[TASK GOAL]:
Pick each line that has "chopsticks" out of the records.

[DATA SECTION]:
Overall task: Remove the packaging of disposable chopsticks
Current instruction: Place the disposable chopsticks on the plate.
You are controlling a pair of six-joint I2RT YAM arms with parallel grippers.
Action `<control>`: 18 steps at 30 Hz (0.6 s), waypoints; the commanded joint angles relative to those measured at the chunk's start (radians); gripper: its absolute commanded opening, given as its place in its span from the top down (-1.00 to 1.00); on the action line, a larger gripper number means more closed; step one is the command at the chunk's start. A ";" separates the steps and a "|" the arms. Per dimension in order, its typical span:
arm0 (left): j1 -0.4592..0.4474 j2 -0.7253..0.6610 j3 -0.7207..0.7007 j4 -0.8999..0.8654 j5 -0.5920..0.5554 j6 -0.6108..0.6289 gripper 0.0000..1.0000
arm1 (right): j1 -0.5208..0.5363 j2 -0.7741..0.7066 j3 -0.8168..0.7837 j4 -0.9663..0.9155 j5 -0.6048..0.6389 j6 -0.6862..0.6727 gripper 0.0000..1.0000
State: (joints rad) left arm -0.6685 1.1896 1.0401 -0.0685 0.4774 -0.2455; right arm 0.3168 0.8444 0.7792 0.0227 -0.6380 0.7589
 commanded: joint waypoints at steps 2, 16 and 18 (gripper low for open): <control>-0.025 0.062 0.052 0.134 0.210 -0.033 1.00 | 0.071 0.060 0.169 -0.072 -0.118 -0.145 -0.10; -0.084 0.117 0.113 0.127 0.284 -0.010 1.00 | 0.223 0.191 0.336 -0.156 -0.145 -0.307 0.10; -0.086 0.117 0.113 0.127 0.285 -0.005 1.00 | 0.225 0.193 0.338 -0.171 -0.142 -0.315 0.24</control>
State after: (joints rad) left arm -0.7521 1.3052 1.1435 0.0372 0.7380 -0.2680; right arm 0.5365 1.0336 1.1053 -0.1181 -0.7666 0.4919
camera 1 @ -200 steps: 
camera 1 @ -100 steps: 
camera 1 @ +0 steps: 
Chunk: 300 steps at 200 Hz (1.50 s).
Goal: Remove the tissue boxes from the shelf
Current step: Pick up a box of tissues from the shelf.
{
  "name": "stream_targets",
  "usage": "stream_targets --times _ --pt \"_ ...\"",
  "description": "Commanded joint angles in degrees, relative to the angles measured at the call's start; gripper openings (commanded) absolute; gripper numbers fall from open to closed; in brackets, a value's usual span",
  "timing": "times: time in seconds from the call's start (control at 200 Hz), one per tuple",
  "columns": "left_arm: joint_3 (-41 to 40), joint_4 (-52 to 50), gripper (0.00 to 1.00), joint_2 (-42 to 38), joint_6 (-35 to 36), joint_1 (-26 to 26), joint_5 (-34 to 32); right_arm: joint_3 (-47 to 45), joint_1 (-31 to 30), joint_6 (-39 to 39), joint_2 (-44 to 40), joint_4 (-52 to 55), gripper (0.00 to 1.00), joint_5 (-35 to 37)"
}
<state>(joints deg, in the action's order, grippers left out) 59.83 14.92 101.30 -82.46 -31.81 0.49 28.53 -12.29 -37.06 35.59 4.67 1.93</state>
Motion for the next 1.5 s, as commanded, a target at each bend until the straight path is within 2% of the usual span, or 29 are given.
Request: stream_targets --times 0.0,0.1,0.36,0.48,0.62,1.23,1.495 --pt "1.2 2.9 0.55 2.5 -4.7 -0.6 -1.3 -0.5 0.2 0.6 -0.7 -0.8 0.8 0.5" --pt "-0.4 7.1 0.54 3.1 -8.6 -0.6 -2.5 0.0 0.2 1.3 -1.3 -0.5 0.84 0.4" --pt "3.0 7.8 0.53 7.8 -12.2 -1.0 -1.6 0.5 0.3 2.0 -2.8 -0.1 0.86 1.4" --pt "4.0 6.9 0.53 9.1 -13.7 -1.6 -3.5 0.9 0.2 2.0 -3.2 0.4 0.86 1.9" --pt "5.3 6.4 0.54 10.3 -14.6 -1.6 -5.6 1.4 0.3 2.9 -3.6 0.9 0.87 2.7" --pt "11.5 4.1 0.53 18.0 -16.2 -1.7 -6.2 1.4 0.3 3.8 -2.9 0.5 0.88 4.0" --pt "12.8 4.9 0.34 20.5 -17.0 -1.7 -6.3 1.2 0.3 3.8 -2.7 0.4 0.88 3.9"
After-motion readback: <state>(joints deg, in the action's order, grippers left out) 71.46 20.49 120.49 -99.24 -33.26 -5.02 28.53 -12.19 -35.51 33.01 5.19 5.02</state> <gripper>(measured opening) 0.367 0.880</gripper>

[SOLUTION TO THE PROBLEM]:
Overall task: Remove the packaging of disposable chopsticks
Current instruction: Place the disposable chopsticks on the plate.

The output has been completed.